■ **What you have to do**: Reproduce all of the data exactly as written.

■ **Data extract**:
►
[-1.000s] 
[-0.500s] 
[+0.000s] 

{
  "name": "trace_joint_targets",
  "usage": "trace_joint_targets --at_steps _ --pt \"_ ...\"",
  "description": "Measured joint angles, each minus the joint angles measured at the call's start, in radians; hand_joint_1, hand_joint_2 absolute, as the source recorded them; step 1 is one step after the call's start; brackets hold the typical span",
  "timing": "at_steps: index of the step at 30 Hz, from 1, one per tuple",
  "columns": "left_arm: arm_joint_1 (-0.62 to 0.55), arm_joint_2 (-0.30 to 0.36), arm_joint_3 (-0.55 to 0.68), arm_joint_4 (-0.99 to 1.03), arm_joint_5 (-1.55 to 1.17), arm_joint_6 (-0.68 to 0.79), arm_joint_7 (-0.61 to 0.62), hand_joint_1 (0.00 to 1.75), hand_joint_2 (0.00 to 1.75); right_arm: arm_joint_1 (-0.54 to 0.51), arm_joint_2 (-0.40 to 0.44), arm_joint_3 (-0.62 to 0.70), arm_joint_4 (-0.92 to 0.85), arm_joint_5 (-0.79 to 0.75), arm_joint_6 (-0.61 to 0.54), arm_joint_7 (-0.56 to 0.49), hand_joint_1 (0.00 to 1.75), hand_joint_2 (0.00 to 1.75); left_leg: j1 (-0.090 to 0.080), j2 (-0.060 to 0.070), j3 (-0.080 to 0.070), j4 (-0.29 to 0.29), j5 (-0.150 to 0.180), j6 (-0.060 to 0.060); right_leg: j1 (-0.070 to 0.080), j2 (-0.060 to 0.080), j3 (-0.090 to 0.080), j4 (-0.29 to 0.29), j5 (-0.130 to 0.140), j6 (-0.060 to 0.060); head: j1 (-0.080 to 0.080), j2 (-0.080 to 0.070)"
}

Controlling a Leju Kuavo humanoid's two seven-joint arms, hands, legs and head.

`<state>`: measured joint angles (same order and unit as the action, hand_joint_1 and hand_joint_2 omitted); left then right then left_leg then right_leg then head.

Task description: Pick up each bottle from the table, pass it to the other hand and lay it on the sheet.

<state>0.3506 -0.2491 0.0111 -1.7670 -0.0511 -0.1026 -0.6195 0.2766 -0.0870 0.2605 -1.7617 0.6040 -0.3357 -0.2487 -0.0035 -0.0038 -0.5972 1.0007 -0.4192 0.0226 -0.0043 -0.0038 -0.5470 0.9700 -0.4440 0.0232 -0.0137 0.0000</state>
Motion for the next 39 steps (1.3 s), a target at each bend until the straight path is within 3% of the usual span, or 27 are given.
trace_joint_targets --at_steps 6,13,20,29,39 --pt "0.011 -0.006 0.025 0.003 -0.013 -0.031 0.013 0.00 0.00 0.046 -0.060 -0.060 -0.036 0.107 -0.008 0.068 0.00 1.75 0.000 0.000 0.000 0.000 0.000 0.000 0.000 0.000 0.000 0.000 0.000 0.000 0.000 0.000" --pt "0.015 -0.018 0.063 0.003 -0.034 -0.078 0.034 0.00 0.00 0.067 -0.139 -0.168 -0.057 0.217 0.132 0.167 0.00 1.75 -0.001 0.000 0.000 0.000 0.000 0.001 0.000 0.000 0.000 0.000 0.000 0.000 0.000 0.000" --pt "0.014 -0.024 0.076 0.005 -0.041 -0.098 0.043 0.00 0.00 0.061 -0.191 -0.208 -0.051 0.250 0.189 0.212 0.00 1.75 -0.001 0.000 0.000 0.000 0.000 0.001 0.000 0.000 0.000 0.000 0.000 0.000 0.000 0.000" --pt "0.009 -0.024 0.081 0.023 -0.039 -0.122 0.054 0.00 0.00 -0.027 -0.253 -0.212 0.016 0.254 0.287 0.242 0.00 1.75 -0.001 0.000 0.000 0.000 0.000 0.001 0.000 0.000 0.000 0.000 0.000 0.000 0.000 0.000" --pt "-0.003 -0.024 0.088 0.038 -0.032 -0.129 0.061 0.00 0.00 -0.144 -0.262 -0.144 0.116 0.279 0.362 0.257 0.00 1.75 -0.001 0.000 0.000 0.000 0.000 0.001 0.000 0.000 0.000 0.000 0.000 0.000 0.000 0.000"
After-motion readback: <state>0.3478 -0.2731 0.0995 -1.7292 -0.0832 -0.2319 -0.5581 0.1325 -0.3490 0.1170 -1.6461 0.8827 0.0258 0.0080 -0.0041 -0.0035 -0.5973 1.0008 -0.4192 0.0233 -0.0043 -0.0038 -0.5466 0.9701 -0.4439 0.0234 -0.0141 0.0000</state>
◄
■ **Solution to this task**:
[-1.000s] 
[-0.500s] 
[+0.000s] 

{
  "name": "trace_joint_targets",
  "usage": "trace_joint_targets --at_steps _ --pt \"_ ...\"",
  "description": "Measured joint angles, each minus the joint angles measured at the call's start, in radians; hand_joint_1, hand_joint_2 absolute, as the source recorded them; step 1 is one step after the call's start; brackets hold the typical span",
  "timing": "at_steps: index of the step at 30 Hz, from 1, one per tuple",
  "columns": "left_arm: arm_joint_1 (-0.62 to 0.55), arm_joint_2 (-0.30 to 0.36), arm_joint_3 (-0.55 to 0.68), arm_joint_4 (-0.99 to 1.03), arm_joint_5 (-1.55 to 1.17), arm_joint_6 (-0.68 to 0.79), arm_joint_7 (-0.61 to 0.62), hand_joint_1 (0.00 to 1.75), hand_joint_2 (0.00 to 1.75); right_arm: arm_joint_1 (-0.54 to 0.51), arm_joint_2 (-0.40 to 0.44), arm_joint_3 (-0.62 to 0.70), arm_joint_4 (-0.92 to 0.85), arm_joint_5 (-0.79 to 0.75), arm_joint_6 (-0.61 to 0.54), arm_joint_7 (-0.56 to 0.49), hand_joint_1 (0.00 to 1.75), hand_joint_2 (0.00 to 1.75); left_leg: j1 (-0.090 to 0.080), j2 (-0.060 to 0.070), j3 (-0.080 to 0.070), j4 (-0.29 to 0.29), j5 (-0.150 to 0.180), j6 (-0.060 to 0.060); right_leg: j1 (-0.070 to 0.080), j2 (-0.060 to 0.080), j3 (-0.090 to 0.080), j4 (-0.29 to 0.29), j5 (-0.130 to 0.140), j6 (-0.060 to 0.060); head: j1 (-0.080 to 0.080), j2 (-0.080 to 0.070)"
}

Controlling a Leju Kuavo humanoid's two seven-joint arms, hands, legs and head.

`<state>`: measured joint angles (same order and unit as the action, hand_joint_1 and hand_joint_2 omitted); left then right then left_leg then right_leg then head.

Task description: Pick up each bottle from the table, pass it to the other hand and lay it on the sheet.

<state>0.3506 -0.2491 0.0111 -1.7670 -0.0511 -0.1026 -0.6195 0.2766 -0.0870 0.2605 -1.7617 0.6040 -0.3357 -0.2487 -0.0035 -0.0038 -0.5972 1.0007 -0.4192 0.0226 -0.0043 -0.0038 -0.5470 0.9700 -0.4440 0.0232 -0.0137 0.0000</state>
Motion for the next 39 steps (1.3 s), a target at each bend until the straight path is within 3% of the usual span, or 27 are given.
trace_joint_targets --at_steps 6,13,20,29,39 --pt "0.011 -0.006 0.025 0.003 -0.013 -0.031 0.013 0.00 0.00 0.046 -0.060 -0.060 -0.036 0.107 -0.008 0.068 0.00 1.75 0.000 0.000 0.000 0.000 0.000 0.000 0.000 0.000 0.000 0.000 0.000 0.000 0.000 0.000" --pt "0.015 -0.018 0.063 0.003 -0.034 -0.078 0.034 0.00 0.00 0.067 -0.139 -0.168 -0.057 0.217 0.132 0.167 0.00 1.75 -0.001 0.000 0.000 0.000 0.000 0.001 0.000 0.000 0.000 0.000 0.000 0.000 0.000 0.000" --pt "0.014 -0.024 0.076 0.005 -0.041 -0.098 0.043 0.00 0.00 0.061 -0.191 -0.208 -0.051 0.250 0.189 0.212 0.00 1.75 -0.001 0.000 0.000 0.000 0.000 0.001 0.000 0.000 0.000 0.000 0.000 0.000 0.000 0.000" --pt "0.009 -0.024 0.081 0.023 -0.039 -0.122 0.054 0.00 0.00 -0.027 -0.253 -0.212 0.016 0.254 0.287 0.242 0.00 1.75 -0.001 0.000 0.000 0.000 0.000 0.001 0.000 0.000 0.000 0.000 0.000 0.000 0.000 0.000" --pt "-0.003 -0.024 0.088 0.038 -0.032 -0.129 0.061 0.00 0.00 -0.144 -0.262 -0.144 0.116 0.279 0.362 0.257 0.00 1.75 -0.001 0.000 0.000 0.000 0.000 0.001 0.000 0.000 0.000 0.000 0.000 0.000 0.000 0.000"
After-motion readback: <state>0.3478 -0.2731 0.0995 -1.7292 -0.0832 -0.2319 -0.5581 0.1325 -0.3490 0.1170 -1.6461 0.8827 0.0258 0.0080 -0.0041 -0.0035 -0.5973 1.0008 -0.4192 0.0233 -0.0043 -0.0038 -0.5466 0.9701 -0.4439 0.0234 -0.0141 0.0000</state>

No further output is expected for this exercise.